If you're still reading, maybe I've convinced you of the value of going with EF Core, despite its so-called shortcomings. Now for the interesting bit. What needs to be done? I'll give a rundown, and even apply some architectural principles while I'm at it. Our roadmap looks something like this:

  1. Break down that monolithic EF6 DbContext into bite-sized pieces.
  2. Write your domain model first. You made beautiful object models when you thought the storage model was the same as the domain model. Now you can do it without making concessions for your ORM of choice.
  3. Write your storage model for your ORM of choice. Now you absolutely have to make the necessary concessions.
  4. Write your AutoMapper (or whatever) code so that you can turn the storage model into the domain model and vice versa.
  5. You can optionally add object repositories here, but I find that they are often of little value. They do, however, have the advantage of translating your storage model to the domain model on the fly.

That's pretty much the process. I'll add some notes about each one and talk about how they support a future architecture.
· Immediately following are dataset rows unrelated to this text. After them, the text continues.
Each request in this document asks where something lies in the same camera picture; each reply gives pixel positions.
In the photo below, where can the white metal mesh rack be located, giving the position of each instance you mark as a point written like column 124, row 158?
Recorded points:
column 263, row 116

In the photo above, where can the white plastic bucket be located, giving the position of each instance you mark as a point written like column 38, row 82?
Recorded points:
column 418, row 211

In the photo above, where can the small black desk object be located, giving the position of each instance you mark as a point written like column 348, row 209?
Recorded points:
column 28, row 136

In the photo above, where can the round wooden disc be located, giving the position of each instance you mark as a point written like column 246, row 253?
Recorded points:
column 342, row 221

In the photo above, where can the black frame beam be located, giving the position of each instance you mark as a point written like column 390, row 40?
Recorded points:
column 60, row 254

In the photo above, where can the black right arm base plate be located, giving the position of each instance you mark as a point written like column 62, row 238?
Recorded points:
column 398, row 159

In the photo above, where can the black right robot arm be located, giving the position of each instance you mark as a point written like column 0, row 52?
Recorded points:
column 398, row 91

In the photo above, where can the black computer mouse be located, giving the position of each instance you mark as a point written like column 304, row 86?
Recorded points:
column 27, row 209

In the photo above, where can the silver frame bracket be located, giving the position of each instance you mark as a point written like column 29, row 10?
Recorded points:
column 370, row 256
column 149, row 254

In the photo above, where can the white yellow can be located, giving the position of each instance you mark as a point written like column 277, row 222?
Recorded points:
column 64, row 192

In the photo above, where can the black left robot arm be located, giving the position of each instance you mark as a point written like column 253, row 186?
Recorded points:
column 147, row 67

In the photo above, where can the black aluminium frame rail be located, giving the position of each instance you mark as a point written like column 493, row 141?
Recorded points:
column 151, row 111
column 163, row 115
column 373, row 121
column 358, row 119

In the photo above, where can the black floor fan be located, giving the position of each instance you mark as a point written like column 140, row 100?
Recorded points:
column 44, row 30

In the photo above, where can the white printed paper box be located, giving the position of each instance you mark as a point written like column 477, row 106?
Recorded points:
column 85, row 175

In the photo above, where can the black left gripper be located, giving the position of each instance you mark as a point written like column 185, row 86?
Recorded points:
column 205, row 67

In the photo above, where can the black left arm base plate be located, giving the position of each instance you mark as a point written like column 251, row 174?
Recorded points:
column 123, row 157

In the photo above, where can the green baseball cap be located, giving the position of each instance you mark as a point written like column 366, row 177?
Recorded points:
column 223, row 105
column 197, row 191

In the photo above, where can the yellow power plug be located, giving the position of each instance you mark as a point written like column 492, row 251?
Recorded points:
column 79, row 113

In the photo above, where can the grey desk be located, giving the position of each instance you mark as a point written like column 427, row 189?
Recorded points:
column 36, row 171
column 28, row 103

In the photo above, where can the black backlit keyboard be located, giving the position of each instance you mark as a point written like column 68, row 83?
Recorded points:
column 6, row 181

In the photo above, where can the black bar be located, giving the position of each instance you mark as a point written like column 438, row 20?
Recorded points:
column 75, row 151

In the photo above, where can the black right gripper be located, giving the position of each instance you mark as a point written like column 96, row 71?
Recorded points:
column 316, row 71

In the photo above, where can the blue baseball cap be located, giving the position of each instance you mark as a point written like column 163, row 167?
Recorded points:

Let's talk a bit about the monolith, and why it is that way to begin with. So you took a bunch of loosely-coupled domains and stuck them in a single database. Then you used some sort of wizard to create a DbContext out of your database. The first thing you need to ask yourself is: why are these loosely-coupled domains all stuck together like a giant ball of mud? Because they're part of the same application? So you can enforce foreign key constraints between domains? Those aren't bad answers, but I don't think it's good design. I'm not telling you that you have to break the database apart, so you can keep your foreign key constraints. But why does the DbContext have to exactly mirror the gigantic database? Apply some DDD and find your logical domains, and create one DbContext per bounded context. It will help with your thinking, and it will help with your code organization. And the option to migrate out a portion of the database somewhere else still exists. Maybe we'll find that different LOB applications have similar bounded contexts. Maybe it will be good to put those similar contexts into a master database that spans the organization. Ever get frustrated when you call one government department and they don't have the updates you gave to another one? Do you have a Person table in every single database for every single application? Exactly.

Now that you've identified your bounded contexts, write the domain model for all of them. You should be an expert at this by now.

Most domain models are going to map 1:1 to a storage model. Unless you have a good reason not to write the storage model, do it now. Make sure you remember the following: in EF Core, inheritance works using TPH (which may require that you reorganize some data tables), and many-to-many relationships require the existence of a join entity.

AutoMapper will ease the pain of mapping between your storage model and your domain model, and you can nicely abstract away the annoying details like the join entity.

The debate about the value of object repositories will probably rage for years to come. I don't use them personally, and prefer to inject the DbContext itself. But, I can see cases where they will come in handy. Having the object repository return the domain model is a useful function which abstracts away the use of AutoMapper. Additionally you can create read-only versions as well, which is handy if you're employing CQRS. It's not a wasted effort, but I find that directly injecting the DbContext gives me more flexibility in my command/query handlers. Not having to update the repositories as you write code is good too.

To conclude, I would point at the initial 2 observations that led me to write this piece. The performance of EF Core is really that much better. The effort you put into moving to EF Core will pay dividends in code quality and future architecture. I hope you've learned something from all this, and welcome any feedback or questions you may have.